Activity: This exercise requires an exact copy of each line from the one containing "Would you mind indicating the orange red" down to the last line below.
========================================================================
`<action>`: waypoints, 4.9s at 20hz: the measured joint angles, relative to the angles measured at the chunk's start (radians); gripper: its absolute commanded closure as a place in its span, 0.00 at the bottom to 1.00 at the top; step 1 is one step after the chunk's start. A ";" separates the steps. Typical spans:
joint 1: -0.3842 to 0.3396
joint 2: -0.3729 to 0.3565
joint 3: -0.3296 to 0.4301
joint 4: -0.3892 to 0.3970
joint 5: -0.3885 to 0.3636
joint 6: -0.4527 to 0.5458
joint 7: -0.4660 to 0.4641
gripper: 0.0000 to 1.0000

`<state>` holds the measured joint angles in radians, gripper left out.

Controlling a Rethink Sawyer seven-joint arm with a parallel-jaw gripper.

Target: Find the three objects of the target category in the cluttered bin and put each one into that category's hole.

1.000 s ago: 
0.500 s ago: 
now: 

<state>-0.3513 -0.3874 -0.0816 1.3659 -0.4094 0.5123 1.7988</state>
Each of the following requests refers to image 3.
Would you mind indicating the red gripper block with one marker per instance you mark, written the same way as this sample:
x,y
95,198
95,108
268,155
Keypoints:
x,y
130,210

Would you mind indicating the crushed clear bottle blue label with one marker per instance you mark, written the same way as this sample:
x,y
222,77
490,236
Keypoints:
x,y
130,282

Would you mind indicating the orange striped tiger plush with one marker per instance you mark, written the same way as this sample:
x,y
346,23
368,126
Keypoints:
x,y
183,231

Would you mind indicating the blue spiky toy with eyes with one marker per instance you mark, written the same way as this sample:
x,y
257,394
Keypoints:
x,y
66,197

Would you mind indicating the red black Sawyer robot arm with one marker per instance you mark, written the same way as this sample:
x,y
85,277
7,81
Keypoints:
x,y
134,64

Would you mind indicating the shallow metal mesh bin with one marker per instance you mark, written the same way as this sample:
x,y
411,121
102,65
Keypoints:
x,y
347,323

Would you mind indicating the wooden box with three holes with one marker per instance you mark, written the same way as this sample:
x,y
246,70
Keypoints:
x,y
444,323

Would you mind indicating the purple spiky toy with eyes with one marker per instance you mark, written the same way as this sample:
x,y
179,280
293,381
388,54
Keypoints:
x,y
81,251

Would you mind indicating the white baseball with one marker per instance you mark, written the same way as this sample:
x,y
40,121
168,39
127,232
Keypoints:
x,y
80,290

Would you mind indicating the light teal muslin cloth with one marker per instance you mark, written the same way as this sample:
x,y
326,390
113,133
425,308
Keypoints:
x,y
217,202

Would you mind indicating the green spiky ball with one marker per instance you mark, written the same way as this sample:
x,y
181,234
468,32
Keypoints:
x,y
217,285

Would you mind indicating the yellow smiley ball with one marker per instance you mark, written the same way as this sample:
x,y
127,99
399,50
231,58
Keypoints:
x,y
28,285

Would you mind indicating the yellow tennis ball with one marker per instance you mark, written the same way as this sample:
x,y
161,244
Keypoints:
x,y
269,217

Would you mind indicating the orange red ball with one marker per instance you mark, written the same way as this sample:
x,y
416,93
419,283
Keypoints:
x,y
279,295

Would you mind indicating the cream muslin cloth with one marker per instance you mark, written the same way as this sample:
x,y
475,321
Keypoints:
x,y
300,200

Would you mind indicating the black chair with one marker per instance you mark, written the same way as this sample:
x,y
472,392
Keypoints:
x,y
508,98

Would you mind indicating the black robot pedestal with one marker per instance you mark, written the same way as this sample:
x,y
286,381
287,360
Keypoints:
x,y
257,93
========================================================================
Written reply:
Would you mind indicating the orange red ball with one marker per instance you mark, written the same way as this sample:
x,y
416,93
419,283
Keypoints:
x,y
279,295

Would you mind indicating the cream muslin cloth with one marker per instance you mark, written the same way as this sample:
x,y
475,321
Keypoints:
x,y
300,200

Would you mind indicating the black chair with one marker per instance you mark, written the same way as this sample:
x,y
472,392
Keypoints:
x,y
508,98

Would you mind indicating the black robot pedestal with one marker per instance you mark, written the same way as this sample:
x,y
286,381
287,360
Keypoints:
x,y
257,93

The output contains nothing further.